What you need to do:
Print out the data that follows exactly, character for character, apart from the pictures.

Source material:
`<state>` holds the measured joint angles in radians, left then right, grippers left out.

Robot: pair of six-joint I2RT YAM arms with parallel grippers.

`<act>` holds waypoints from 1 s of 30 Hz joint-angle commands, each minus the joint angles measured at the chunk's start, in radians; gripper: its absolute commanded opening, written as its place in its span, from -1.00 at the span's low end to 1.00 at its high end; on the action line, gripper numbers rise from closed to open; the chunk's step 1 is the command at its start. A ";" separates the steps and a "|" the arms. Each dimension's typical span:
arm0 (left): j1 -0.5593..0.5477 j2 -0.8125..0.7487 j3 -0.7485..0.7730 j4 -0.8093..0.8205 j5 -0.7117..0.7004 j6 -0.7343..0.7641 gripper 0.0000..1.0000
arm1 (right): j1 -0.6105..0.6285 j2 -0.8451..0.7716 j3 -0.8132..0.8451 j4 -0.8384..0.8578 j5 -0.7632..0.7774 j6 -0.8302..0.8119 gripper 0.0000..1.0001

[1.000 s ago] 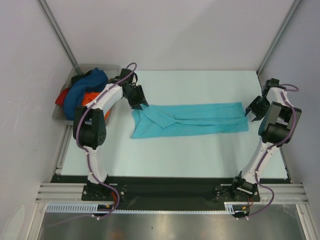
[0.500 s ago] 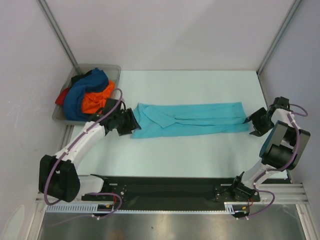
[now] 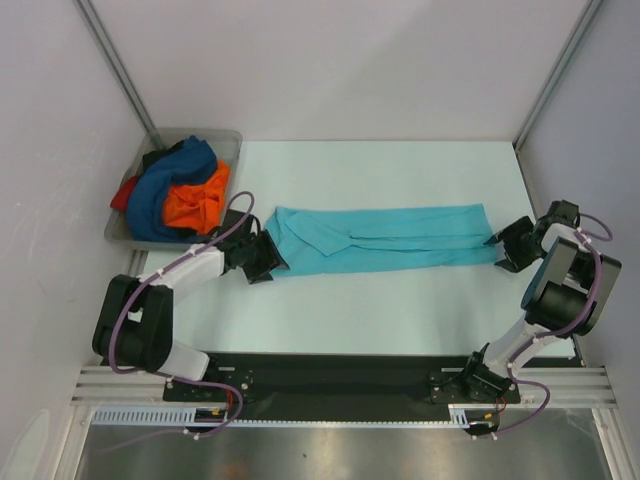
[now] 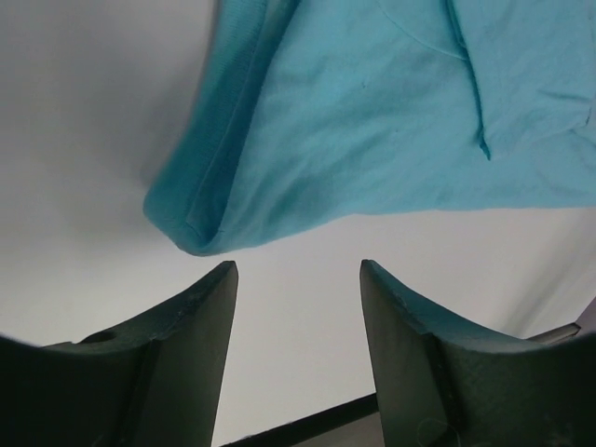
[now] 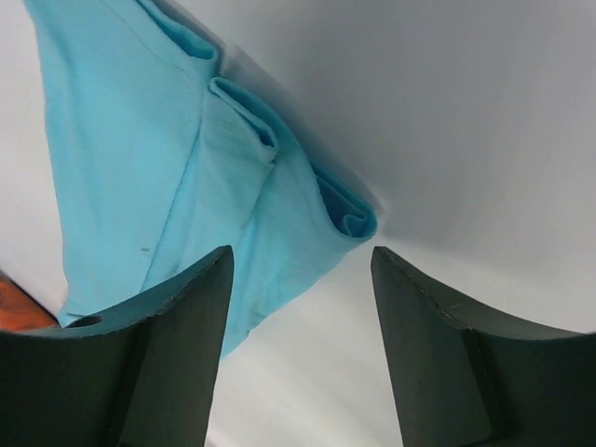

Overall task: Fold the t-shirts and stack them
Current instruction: Fold the tshirt

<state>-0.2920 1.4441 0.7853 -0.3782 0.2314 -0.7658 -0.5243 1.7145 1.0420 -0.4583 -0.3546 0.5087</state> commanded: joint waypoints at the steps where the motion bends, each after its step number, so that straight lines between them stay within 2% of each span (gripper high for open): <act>1: 0.017 0.009 -0.024 0.041 -0.029 -0.032 0.23 | -0.017 -0.004 -0.010 -0.006 0.012 0.005 0.32; 6: 0.033 0.038 -0.024 0.038 -0.024 -0.032 0.30 | -0.025 0.000 -0.020 -0.020 0.022 0.016 0.28; 9: 0.045 0.093 -0.005 0.038 -0.018 -0.015 0.21 | -0.025 0.031 -0.030 -0.003 0.016 0.036 0.20; 12: 0.053 0.121 0.006 0.039 -0.021 -0.003 -0.03 | -0.025 0.042 -0.046 0.006 0.019 0.034 0.12; 13: 0.054 0.125 0.008 0.041 -0.027 0.006 -0.19 | -0.025 0.042 -0.049 0.007 0.029 0.030 0.08; 15: 0.059 0.130 0.012 0.039 -0.047 0.017 -0.38 | -0.025 0.049 -0.046 0.012 0.045 0.030 -0.06; 19: 0.065 0.170 0.049 0.001 -0.076 0.054 -0.99 | -0.025 0.074 -0.005 0.000 0.084 0.013 -0.31; 22: 0.068 0.194 0.078 -0.022 -0.105 0.079 -0.99 | -0.025 0.105 0.047 -0.051 0.135 -0.015 -0.76; 23: 0.070 0.197 0.086 -0.031 -0.116 0.082 -0.99 | -0.025 0.111 0.061 -0.090 0.156 -0.022 -1.00; 27: 0.071 0.177 0.077 -0.064 -0.159 0.082 -0.99 | -0.025 0.106 0.108 -0.177 0.316 -0.074 -1.00; 30: 0.073 0.144 0.028 -0.076 -0.153 0.069 -0.99 | -0.025 0.091 0.122 -0.203 0.351 -0.107 -1.00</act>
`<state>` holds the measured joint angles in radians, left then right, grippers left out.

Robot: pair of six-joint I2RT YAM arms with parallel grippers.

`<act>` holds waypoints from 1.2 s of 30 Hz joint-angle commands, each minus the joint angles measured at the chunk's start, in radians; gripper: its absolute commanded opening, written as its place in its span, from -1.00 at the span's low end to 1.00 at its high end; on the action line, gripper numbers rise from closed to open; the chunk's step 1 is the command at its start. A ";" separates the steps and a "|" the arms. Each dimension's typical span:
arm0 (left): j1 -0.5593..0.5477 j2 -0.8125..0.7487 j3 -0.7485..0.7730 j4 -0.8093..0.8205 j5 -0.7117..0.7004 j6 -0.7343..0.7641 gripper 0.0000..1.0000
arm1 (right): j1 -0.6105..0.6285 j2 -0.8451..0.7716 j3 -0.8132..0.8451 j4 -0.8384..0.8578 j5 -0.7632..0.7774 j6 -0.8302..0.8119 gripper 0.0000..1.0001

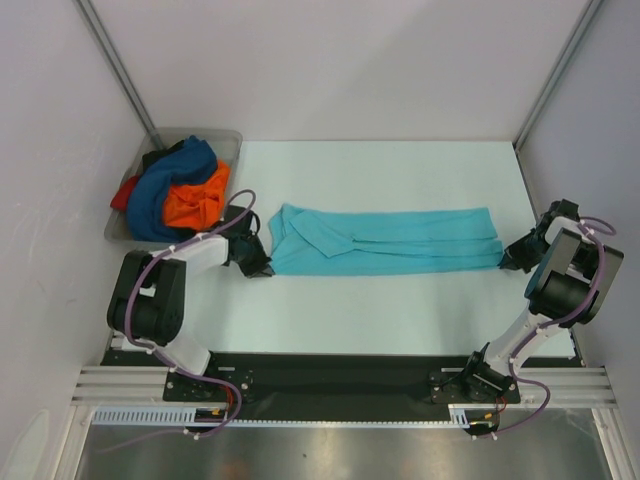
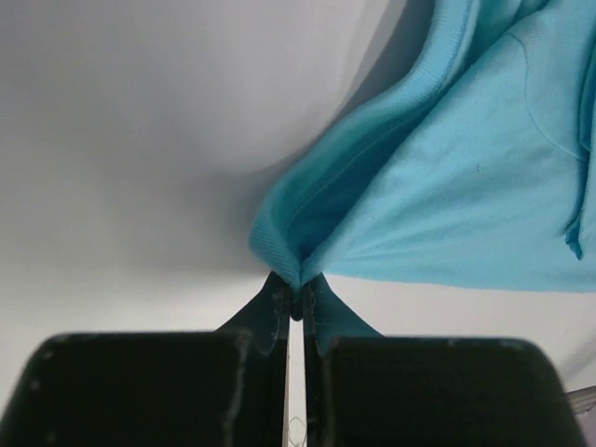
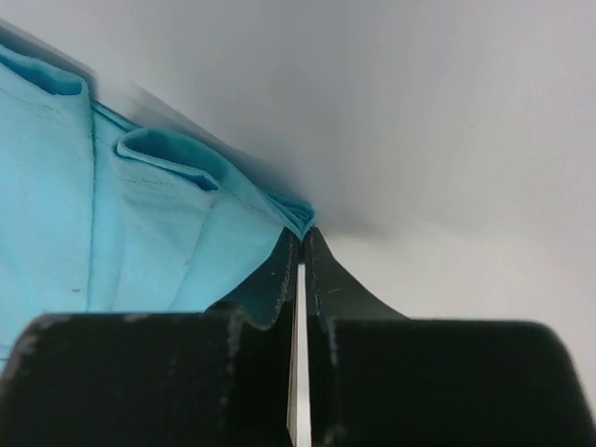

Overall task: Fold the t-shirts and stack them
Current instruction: Fold the tshirt

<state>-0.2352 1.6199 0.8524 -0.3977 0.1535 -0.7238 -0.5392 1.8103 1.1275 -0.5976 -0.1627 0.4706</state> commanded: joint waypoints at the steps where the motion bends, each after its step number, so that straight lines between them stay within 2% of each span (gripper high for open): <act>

Exercise answer:
`<state>` holds the measured joint angles in radians, left then right, grippers left out.

Robot: pair of six-joint I2RT YAM arms with parallel grippers.

`<act>` holds waypoints from 1 s of 30 Hz joint-angle commands, each minus the joint angles measured at the chunk's start, in radians; gripper: its absolute commanded opening, written as its place in its span, from -1.00 at the span's low end to 1.00 at its high end; on the action line, gripper numbers rise from closed to open; the chunk's step 1 is the command at its start. A ";" separates the steps and a "|" the arms. Each dimension's typical span:
arm0 (left): j1 -0.5593..0.5477 j2 -0.8125..0.7487 j3 -0.7485..0.7730 j4 -0.8093..0.8205 j5 -0.7117..0.7004 j6 -0.7343..0.7641 gripper 0.0000..1.0000
arm1 (right): j1 -0.6105..0.6285 j2 -0.8451..0.7716 j3 -0.8132..0.8451 j4 -0.8384..0.8578 j5 -0.7632..0.7774 j6 -0.8302..0.8119 gripper 0.0000..1.0001

[1.000 s ago] 
[0.500 s ago] 
[now] 
[now] 
[now] 

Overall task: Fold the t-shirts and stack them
Current instruction: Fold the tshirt

<state>-0.2920 1.4441 0.7853 -0.3782 0.2314 -0.7658 -0.5243 1.7145 1.0420 -0.4583 -0.3546 0.5087</state> commanded: joint waypoints at the steps where the motion bends, each after its step number, so that straight lines between them stay within 2% of each span (gripper high for open): <act>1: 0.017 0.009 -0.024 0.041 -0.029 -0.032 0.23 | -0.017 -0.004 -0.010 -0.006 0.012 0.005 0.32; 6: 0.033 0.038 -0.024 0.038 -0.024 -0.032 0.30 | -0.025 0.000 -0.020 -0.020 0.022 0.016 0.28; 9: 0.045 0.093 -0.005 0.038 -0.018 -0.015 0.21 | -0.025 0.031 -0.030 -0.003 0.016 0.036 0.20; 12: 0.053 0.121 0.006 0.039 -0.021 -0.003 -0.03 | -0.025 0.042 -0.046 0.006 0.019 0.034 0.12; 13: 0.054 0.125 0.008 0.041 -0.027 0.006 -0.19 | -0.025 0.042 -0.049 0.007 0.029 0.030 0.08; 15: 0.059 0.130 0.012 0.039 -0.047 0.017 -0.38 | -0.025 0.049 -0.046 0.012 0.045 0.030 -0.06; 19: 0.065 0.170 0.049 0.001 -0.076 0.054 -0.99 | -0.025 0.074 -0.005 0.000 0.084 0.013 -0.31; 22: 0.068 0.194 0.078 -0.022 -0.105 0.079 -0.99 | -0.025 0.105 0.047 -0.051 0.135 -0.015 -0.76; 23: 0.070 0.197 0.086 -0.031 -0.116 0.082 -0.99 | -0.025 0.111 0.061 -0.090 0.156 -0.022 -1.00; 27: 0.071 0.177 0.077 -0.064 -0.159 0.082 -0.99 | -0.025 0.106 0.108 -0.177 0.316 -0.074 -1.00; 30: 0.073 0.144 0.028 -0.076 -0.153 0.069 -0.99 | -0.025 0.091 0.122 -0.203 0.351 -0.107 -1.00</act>
`<state>` holds the measured joint angles in radians, left then right, grippers left out.

Robot: pair of six-joint I2RT YAM arms with parallel grippers.

`<act>` holds waypoints from 1.2 s of 30 Hz joint-angle commands, each minus the joint angles measured at the chunk's start, in radians; gripper: its absolute commanded opening, written as its place in its span, from -1.00 at the span's low end to 1.00 at its high end; on the action line, gripper numbers rise from closed to open; the chunk's step 1 is the command at its start. A ";" separates the steps and a "|" the arms. Each dimension's typical span:
arm0 (left): j1 -0.5593..0.5477 j2 -0.8125..0.7487 j3 -0.7485..0.7730 j4 -0.8093..0.8205 j5 -0.7117..0.7004 j6 -0.7343..0.7641 gripper 0.0000..1.0000
arm1 (right): j1 -0.6105..0.6285 j2 -0.8451..0.7716 j3 -0.8132..0.8451 j4 -0.8384..0.8578 j5 -0.7632..0.7774 j6 -0.8302..0.8119 gripper 0.0000..1.0001


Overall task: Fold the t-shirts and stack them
Current instruction: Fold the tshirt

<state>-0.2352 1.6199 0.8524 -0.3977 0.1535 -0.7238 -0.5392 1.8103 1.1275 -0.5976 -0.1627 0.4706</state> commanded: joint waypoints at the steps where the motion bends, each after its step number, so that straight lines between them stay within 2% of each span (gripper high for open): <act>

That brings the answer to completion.